The Pacific Rim agreement is backed by multi-national corporations, Wall Street and the pharmaceutical industry – all of which have shown contempt for American working families. Virtually every major trade union and leading environmental and religious groups are opposed. “Who should the American people trust, greedy corporations or those leading the fight for jobs, the environment and moral values?” Sanders asked.

The pact includes a provision which would let corporations take countries to court with claims that environmental, public health and other laws might impact their expected future profits. Under existing trade agreements, for example, the tobacco giant Philip Morris is suing Australia and Uruguay over labeling requirements for cigarettes.
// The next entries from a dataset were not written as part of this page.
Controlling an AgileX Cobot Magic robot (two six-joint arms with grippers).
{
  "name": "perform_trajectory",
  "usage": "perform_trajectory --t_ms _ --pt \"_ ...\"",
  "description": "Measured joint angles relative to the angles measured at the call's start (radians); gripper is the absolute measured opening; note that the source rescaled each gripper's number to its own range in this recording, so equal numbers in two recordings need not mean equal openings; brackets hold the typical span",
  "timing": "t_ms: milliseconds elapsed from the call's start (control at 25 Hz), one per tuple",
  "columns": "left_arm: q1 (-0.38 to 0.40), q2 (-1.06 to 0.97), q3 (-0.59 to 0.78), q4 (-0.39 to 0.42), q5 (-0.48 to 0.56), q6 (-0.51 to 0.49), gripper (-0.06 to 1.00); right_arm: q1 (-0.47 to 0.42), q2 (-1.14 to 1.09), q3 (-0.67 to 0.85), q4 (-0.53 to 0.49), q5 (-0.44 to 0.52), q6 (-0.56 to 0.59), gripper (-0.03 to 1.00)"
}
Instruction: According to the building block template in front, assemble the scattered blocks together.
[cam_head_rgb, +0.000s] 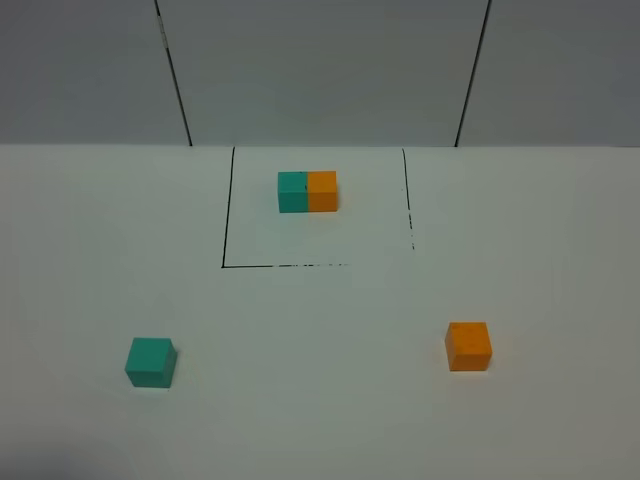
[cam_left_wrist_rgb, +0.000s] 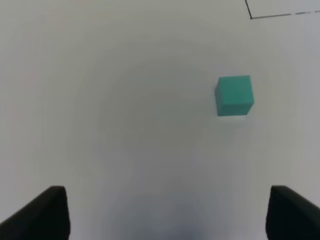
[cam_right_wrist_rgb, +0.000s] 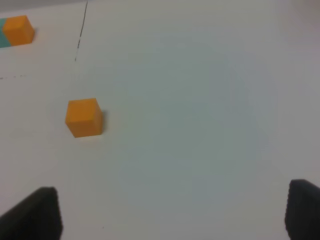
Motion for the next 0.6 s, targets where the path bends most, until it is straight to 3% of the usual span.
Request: perform_trajectory --t_ms 240,600 --pt "0.0 0.341 -0.123 -0.133 -0.005 -0.005 0.67 0.0 0.0 0.0 0.0 0.0 0.0 0.78" --pt "-0.01 0.634 -0.177 -0.155 -0.117 -0.056 0.67 0.0 0.0 0.0 0.0 0.0 0.0 0.78"
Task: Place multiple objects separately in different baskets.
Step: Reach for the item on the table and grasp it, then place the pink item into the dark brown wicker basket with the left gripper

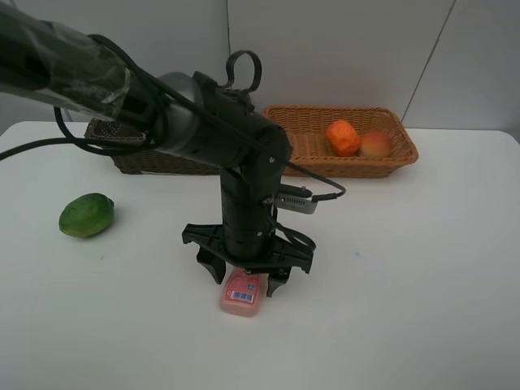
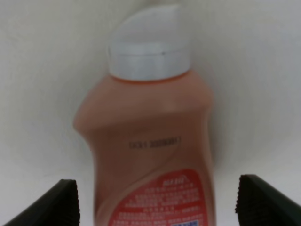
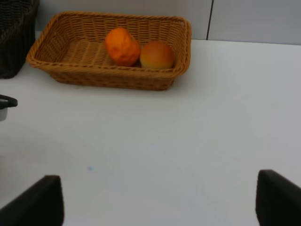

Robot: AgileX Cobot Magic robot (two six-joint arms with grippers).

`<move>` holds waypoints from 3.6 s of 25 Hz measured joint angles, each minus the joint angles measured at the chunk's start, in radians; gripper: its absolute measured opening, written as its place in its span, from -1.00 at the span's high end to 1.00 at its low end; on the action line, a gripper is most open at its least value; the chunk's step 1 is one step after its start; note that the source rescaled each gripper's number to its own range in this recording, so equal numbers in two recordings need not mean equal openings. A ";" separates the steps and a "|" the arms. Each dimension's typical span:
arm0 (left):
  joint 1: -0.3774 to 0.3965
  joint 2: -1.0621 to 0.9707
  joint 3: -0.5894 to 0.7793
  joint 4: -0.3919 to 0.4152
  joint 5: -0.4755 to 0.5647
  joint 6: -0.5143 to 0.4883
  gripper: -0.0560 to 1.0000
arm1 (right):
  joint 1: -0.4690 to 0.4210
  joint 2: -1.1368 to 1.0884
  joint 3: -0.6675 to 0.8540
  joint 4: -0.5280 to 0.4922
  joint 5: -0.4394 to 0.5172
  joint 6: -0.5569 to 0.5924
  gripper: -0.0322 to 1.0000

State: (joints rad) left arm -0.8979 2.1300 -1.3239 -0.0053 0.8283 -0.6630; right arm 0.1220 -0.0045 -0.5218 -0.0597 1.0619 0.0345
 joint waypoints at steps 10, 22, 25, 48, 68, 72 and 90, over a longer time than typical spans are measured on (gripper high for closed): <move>0.012 0.003 0.000 -0.013 -0.007 0.028 -0.78 | 0.000 0.000 0.000 0.000 0.000 0.000 -0.35; 0.031 0.008 0.000 -0.022 -0.012 0.047 -0.74 | 0.000 0.000 0.000 0.000 0.000 0.000 -0.35; 0.031 0.008 0.000 -0.022 -0.012 0.047 -0.60 | 0.000 0.000 0.000 0.000 0.000 0.000 -0.35; 0.031 0.008 0.000 -0.004 -0.006 0.049 -0.37 | 0.000 0.000 0.000 0.000 0.000 0.000 -0.35; 0.031 0.001 -0.192 0.000 0.150 0.104 -0.37 | 0.000 0.000 0.000 0.000 0.000 0.000 -0.35; 0.032 -0.010 -0.270 0.005 0.181 0.122 -0.37 | 0.000 0.000 0.000 0.000 0.000 0.000 -0.35; 0.209 -0.015 -0.491 0.034 0.270 0.240 -0.37 | 0.000 0.000 0.000 0.000 0.000 0.000 -0.35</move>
State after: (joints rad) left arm -0.6888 2.1147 -1.8150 0.0287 1.0985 -0.4231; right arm 0.1220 -0.0045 -0.5218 -0.0597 1.0619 0.0345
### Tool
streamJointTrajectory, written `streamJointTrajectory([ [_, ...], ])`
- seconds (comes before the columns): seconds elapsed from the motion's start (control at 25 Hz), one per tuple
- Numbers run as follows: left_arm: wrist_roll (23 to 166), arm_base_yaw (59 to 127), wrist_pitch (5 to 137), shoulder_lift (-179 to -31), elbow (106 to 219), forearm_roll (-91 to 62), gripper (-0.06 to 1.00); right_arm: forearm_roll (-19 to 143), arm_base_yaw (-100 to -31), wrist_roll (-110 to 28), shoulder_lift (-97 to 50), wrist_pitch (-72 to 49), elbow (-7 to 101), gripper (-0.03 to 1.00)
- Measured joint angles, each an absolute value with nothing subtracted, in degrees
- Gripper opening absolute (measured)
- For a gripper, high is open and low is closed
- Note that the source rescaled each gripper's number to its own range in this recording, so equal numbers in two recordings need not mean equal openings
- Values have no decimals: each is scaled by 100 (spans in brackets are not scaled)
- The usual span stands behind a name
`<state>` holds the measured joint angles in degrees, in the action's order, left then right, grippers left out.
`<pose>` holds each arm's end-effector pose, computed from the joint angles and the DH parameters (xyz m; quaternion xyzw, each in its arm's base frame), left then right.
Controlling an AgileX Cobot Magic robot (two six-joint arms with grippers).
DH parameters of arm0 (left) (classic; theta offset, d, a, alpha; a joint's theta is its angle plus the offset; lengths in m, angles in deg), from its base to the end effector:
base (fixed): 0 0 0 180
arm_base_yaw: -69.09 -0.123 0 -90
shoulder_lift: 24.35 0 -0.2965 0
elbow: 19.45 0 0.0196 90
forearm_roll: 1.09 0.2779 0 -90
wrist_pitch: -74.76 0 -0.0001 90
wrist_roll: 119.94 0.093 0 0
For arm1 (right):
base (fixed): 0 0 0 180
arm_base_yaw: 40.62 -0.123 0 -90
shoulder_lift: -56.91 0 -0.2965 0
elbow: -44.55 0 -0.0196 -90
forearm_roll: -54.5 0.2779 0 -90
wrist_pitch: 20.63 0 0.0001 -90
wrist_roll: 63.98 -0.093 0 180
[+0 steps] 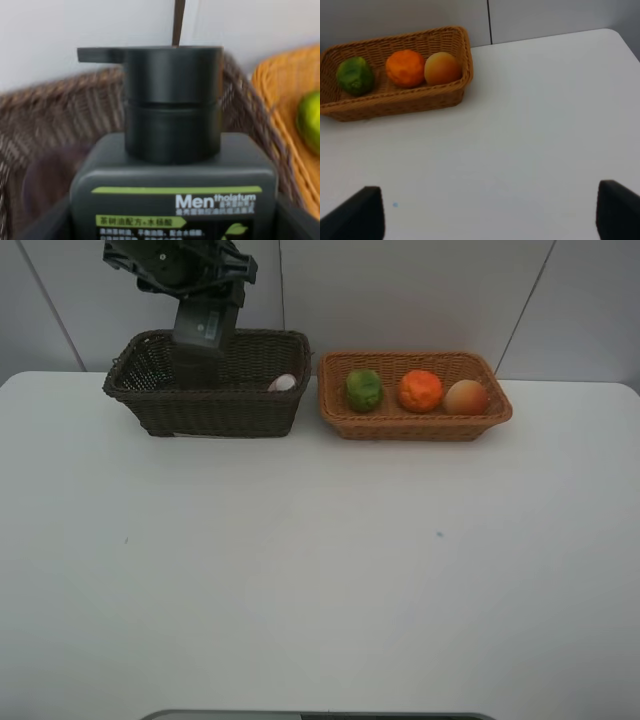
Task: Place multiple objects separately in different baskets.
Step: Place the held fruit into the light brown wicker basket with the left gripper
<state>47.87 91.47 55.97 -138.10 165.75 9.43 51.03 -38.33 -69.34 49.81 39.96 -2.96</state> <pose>0.4304 -0.1713 0.2686 0.1437 0.8832 -0.0692 0.4410 0.0048 -0.0051 0.2970 0.0579 0.8420 -0.0159 0.5362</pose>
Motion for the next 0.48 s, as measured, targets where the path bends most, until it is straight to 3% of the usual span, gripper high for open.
streamJointTrajectory([
  [0.48, 5049, 8977, 7055, -14810, 16575, 979, 79, 5103, -3833, -6934, 4981, 3996, -296, 90],
])
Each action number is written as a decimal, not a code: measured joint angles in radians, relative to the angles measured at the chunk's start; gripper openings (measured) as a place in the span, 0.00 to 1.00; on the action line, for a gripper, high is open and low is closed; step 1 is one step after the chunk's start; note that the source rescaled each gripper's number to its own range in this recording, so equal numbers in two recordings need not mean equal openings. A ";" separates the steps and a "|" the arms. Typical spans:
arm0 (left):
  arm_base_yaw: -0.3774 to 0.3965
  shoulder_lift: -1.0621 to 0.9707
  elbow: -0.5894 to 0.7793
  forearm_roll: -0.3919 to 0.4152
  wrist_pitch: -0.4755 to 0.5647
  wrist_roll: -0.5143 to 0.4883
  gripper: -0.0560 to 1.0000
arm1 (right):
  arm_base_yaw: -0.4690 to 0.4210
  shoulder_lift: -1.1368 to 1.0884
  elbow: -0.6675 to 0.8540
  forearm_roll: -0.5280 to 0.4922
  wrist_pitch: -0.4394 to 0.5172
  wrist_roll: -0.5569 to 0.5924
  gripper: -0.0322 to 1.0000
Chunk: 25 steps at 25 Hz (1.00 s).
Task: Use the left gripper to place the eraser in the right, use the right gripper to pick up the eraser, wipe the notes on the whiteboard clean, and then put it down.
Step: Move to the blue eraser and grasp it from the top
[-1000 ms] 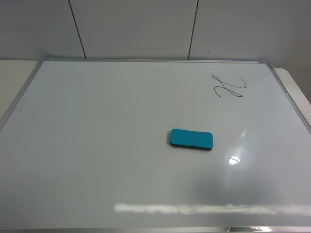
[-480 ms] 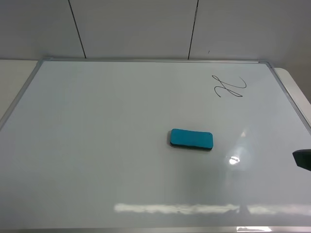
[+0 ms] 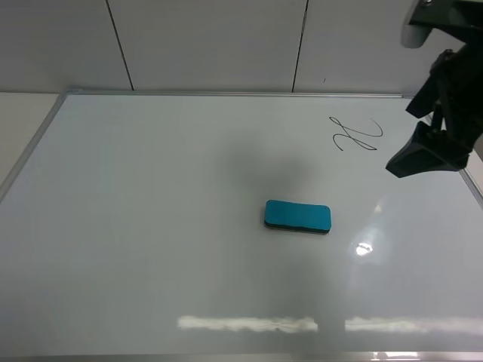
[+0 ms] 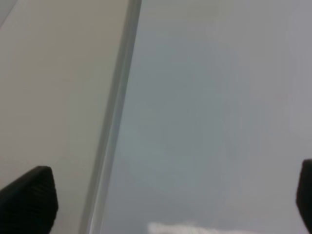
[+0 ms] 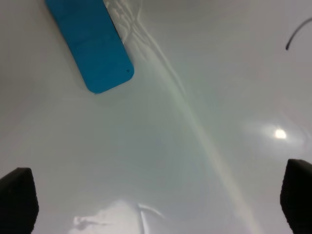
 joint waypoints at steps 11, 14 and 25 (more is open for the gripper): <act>0.000 0.000 0.000 0.000 -0.001 0.000 1.00 | 0.211 0.396 -0.185 -0.004 -0.029 -0.103 1.00; 0.000 0.000 0.000 0.000 -0.001 0.000 1.00 | 0.253 0.436 -0.188 -0.035 -0.030 -0.115 1.00; 0.000 0.000 0.000 0.000 -0.001 0.000 1.00 | 0.284 0.454 -0.109 -0.056 -0.105 -0.122 1.00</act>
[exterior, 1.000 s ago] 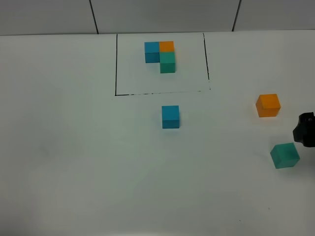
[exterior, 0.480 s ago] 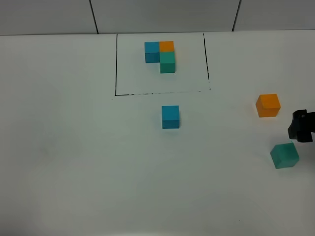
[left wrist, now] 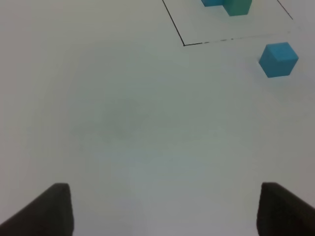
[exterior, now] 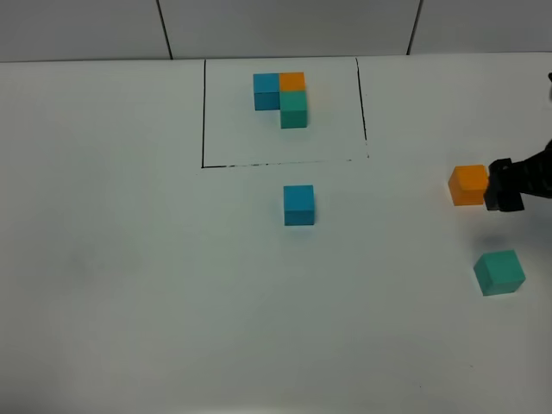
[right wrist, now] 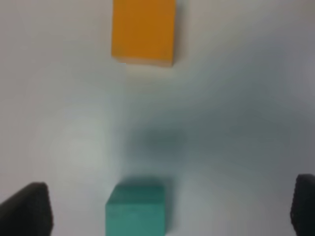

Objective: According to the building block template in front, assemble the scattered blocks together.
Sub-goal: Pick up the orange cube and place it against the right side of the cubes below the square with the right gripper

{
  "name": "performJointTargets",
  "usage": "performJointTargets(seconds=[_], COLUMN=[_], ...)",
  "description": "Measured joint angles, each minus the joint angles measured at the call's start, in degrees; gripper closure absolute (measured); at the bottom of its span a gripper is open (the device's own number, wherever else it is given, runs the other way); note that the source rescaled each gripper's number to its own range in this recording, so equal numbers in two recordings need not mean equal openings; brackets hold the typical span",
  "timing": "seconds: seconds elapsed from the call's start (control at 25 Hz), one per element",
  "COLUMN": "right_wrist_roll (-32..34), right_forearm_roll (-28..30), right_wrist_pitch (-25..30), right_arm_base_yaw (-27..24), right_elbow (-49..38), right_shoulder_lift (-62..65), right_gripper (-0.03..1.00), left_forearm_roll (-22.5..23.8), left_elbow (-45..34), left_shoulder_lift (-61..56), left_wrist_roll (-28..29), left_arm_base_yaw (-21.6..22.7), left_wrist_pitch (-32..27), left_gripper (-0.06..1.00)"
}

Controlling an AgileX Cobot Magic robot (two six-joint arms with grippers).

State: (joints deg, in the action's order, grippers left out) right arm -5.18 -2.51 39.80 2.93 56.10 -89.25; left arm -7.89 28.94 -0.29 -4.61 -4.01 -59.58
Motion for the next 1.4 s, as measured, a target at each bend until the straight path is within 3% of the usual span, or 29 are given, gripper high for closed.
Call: performJointTargets(seconds=[0.8,1.16,1.28,1.4], right_wrist_roll=[-0.3,0.7,0.9,1.2], right_forearm_roll=[1.4,1.2,1.2,1.2], right_wrist_pitch=[1.9,2.1,2.3,3.2], right_arm_base_yaw=[1.3,1.3,1.3,1.3], right_elbow=[22.1,24.6,24.7,24.8], right_shoulder_lift=[-27.2,-33.1,-33.6,-33.6], right_gripper=[-0.01,0.02,0.13,0.47], left_forearm_roll=[0.0,0.0,0.0,0.0], left_elbow=[0.0,0.0,0.0,0.0], left_shoulder_lift=[0.0,0.0,0.0,0.0], left_wrist_roll=[0.0,0.0,0.0,-0.1], left_arm_base_yaw=[0.0,0.0,0.0,0.0], left_wrist_pitch=[0.0,0.0,0.0,0.0], left_gripper=[0.26,0.26,0.26,0.26])
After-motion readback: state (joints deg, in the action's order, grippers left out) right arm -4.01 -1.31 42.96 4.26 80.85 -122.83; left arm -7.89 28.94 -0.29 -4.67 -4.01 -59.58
The Swedish energy company Vattenfall launched a $5-billion case over Germany’s decision to phase out nuclear power. “Why would we pass legislation that would undermine democracy and allow corporations to challenge laws designed to protect the public?” Sanders asked.

Because of the political clout of the U.S. pharmaceutical industry, Americans already pay the highest prices in the world for prescription drugs. Doctors Without Borders has voiced alarm that the proposed agreement would pad profits on pharmaceutical sales in the United States while making life-saving generic drug treatments unaffordable to millions of people around the world.

“Trade agreements should not just work for corporate America, Wall Street and the pharmaceutical industry. They have got to benefit the working families of our country,” Sanders said. “We must defeat fast track and develop a new policy on trade.”